SIEM

SIEM fundamentals — log ingestion, correlation rules, and detection engineering patterns.

SIEM Concepts and Operations

Core Architecture

A SIEM ingests logs from diverse sources (firewalls, endpoints, servers, identity systems), normalizes them into a common schema, applies correlation rules to detect attack patterns, and surfaces alerts for triage. The value is not collection — syslog does that. The value is correlation across sources that no single device can see.

Log Source Onboarding

Check what log sources are actively sending — Wazuh manager
# Count events per agent in the last hour
/var/ossec/bin/agent_control -l | awk '{print $1, $2}'
Verify syslog reception on the SIEM collector — confirm data is arriving
# Watch for incoming syslog on UDP 514
sudo tcpdump -i any port 514 -c 20 -nn
Test syslog forwarding from a Linux host — send a test event
logger -p auth.warning -t SIEM_TEST "Test event from $(hostname) at $(date +%s)"

Normalization

Raw logs arrive in vendor-specific formats. Normalization maps fields to a common schema so correlation rules work across sources.

Common normalized fields across SIEM platforms
Timestamp     →  @timestamp / deviceTime / EventTime
Source IP      →  src_ip / sourceAddress / SrcAddr
Destination IP →  dst_ip / destinationAddress / DstAddr
Username       →  user / userName / Account.Name
Action         →  action / eventOutcome / Status
Event ID       →  rule.id / eventId / EventID
Parse a raw syslog line with awk — extract the five critical fields
# Generic syslog: timestamp, host, process, pid, message
awk '{print $1" "$2" "$3, $4, $5, $6}' /var/log/syslog | head -5

Correlation Rules — Common Detection Patterns

Brute force detection logic — 5+ failed logins from same source in 2 minutes
Rule trigger:
  Event type: authentication_failure
  Group by: src_ip
  Threshold: count >= 5
  Time window: 120 seconds
  Action: Alert (Medium), auto-block if count >= 20
Lateral movement detection — same credential on 3+ distinct hosts in 10 minutes
Rule trigger:
  Event type: authentication_success
  Group by: user
  Distinct count: dst_ip >= 3
  Time window: 600 seconds
  Exclude: service accounts (svc_*, krbtgt)
  Action: Alert (High)
Privilege escalation — user added to privileged group
Rule trigger:
  Event type: group_membership_change
  Target group: Domain Admins | Enterprise Admins | Administrators
  Action: Alert (Critical), notify SOC immediately
  Windows Event ID: 4728, 4732, 4756
Impossible travel — same user authenticates from two geolocations too far apart
Rule trigger:
  Event type: authentication_success
  Group by: user
  Condition: geo_distance(event[n-1].location, event[n].location) / time_delta > 900 km/h
  Action: Alert (High), require MFA re-verification

Alert Triage Workflow

1. ACKNOWLEDGE — Claim the alert, prevent duplicate investigation
2. CONTEXTUALIZE — Who/what/when/where.
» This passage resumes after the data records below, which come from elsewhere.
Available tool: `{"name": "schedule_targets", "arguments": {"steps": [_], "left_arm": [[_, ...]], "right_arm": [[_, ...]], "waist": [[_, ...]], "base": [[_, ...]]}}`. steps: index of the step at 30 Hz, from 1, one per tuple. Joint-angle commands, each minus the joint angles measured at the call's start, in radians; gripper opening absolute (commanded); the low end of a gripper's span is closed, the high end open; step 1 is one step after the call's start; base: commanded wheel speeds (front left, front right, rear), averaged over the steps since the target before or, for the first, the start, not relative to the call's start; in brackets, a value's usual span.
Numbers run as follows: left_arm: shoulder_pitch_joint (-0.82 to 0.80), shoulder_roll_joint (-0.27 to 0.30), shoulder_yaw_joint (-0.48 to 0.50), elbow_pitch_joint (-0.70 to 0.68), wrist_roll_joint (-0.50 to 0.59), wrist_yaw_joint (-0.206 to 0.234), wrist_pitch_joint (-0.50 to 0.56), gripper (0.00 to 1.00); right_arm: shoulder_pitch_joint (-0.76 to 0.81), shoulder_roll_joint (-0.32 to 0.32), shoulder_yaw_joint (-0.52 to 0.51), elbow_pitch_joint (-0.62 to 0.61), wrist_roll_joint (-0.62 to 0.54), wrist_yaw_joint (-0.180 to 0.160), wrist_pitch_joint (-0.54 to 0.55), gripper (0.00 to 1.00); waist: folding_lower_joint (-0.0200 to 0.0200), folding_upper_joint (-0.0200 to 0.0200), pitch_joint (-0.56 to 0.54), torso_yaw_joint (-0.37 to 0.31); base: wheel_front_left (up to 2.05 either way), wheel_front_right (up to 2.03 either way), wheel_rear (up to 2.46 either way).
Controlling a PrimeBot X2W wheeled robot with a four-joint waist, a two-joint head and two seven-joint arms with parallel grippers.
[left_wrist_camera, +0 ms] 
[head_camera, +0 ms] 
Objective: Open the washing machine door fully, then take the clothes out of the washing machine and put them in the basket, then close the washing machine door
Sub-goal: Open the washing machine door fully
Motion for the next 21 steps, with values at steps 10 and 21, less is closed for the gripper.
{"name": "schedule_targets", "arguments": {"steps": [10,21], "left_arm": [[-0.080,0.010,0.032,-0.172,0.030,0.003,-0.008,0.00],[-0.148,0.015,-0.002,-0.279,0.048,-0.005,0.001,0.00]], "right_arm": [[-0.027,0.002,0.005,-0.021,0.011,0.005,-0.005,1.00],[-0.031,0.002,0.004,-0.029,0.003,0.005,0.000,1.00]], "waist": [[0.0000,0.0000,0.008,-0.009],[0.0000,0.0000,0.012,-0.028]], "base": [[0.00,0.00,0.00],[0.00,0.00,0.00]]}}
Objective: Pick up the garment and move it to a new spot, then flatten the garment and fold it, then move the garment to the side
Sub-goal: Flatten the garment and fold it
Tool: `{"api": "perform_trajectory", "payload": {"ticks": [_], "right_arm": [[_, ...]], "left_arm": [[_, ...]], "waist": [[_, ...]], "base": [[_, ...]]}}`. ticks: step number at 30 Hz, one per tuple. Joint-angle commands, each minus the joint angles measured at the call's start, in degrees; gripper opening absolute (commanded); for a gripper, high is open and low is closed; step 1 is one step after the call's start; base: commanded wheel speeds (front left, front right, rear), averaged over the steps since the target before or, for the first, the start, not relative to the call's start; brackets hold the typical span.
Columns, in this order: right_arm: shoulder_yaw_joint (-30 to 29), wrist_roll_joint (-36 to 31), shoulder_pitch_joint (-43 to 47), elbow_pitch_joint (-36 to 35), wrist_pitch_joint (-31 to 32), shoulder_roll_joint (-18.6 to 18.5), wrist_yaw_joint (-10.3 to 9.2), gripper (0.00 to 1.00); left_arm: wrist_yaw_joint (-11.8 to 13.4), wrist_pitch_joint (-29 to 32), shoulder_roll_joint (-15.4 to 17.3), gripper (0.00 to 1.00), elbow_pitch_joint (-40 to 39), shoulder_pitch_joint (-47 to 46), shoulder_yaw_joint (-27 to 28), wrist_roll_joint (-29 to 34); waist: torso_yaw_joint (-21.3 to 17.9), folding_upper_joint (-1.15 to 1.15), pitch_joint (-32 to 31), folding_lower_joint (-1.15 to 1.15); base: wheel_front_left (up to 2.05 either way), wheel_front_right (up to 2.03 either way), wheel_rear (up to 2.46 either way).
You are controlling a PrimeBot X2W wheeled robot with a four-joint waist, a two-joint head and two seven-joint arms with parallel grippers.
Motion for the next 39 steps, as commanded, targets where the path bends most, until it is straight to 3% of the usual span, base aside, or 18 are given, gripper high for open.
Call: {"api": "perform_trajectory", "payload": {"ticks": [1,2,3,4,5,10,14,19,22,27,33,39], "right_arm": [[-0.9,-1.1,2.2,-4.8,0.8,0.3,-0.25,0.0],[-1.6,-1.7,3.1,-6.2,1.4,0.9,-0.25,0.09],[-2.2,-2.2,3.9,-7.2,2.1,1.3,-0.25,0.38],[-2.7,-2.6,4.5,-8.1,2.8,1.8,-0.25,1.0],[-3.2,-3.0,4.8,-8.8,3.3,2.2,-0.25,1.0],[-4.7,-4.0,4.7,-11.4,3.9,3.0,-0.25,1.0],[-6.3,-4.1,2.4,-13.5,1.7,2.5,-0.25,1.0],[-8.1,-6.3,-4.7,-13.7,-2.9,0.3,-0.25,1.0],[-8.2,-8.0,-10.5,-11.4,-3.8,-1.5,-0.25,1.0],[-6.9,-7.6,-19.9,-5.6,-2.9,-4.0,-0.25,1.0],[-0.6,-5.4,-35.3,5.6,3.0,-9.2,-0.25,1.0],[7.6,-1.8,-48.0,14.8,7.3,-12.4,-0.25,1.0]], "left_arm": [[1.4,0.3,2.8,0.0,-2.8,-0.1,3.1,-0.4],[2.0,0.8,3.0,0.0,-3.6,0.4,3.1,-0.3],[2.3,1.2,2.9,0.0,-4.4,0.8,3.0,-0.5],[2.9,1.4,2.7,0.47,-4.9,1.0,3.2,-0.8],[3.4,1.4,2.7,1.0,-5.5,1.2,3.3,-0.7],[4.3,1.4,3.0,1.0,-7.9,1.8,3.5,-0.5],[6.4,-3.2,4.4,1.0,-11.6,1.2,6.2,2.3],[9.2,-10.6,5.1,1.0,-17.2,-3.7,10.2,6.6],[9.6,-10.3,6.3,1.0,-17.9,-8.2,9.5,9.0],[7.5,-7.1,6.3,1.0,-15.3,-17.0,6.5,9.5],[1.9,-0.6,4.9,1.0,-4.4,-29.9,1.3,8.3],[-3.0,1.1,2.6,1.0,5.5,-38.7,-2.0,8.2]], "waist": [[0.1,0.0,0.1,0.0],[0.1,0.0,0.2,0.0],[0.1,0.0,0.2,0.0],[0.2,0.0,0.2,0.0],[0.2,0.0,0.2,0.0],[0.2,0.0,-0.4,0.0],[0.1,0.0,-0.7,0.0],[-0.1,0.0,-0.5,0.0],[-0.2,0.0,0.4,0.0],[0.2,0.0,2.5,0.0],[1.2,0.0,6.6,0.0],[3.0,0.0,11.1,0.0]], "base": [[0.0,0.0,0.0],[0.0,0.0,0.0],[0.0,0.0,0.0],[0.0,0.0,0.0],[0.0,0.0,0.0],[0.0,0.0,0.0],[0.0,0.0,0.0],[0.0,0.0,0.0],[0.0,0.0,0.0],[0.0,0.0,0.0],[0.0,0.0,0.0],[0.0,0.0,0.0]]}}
Pull 30 min of logs around the event
3. VALIDATE — Is this a true positive? Check against known baselines
4. SCOPE — Search for related events (same src_ip, same user, same technique)
5. ESCALATE or CLOSE — Document findings either way
Pull context around a suspicious event — 15 minutes before and after
# Wazuh: query alerts by agent and time range
curl -s -k -u "wazuh-wui:$WAZUH_API_PASS" \
  "https://localhost:55000/alerts?agents_list=003&limit=50&offset=0&sort=-timestamp" \
  | jq '.data.affected_items[] | {timestamp, rule_id: .rule.id, rule_desc: .rule.description, src_ip: .data.srcip}'

Retention Policies

Hot storage   (0-30 days)   — Full-text search, fast queries, SSD/NVMe
Warm storage  (30-90 days)  — Indexed but slower, HDD or compressed
Cold storage  (90-365 days) — Compressed archives, query requires rehydration
Frozen/Archive (1-7 years)  — Compliance retention, object storage (S3/MinIO)

Regulatory drivers:
  PCI-DSS:  1 year minimum, 3 months immediately available
  HIPAA:    6 years
  SOX:      7 years
  Internal: Define per data classification

Platform Comparison

Capability Wazuh QRadar Microsoft Sentinel

Deployment

Self-hosted (manager + agents)

Appliance or VM (all-in-one or distributed)

Cloud-native (Azure)

Cost Model

Open source (infra cost only)

Licensed per EPS

Pay per GB ingested

Query Language

Wazuh API + Elasticsearch DSL

AQL (Ariel Query Language)

KQL (Kusto Query Language)

Correlation

Rule XML with frequency/timeframe

Custom Rule Engine (CRE) with building blocks

Analytics rules + Fusion ML

SOAR Integration

Active response scripts

QRadar SOAR (Resilient)

Logic Apps / Playbooks

Strengths

FIM, vulnerability detection, compliance

Mature correlation, offense management

Cloud-native, Microsoft ecosystem, ML

Weakness

No native case management

High cost, complex tuning

Azure lock-in, ingestion cost at scale

Essential Health Checks

Verify SIEM is receiving expected log volume — detect silent failures
# Compare today's event count against yesterday's baseline
# A >30% drop suggests a log source went silent
wazuh_today=$(curl -s -k -u "wazuh-wui:$WAZUH_API_PASS" \
  "https://localhost:55000/overview/agents" | jq '.data.affected_items | length')
echo "Active agents: $wazuh_today"
Check for log source gaps — find agents that stopped reporting
/var/ossec/bin/agent_control -l | awk '$0 ~ /Disconnected/ {print}'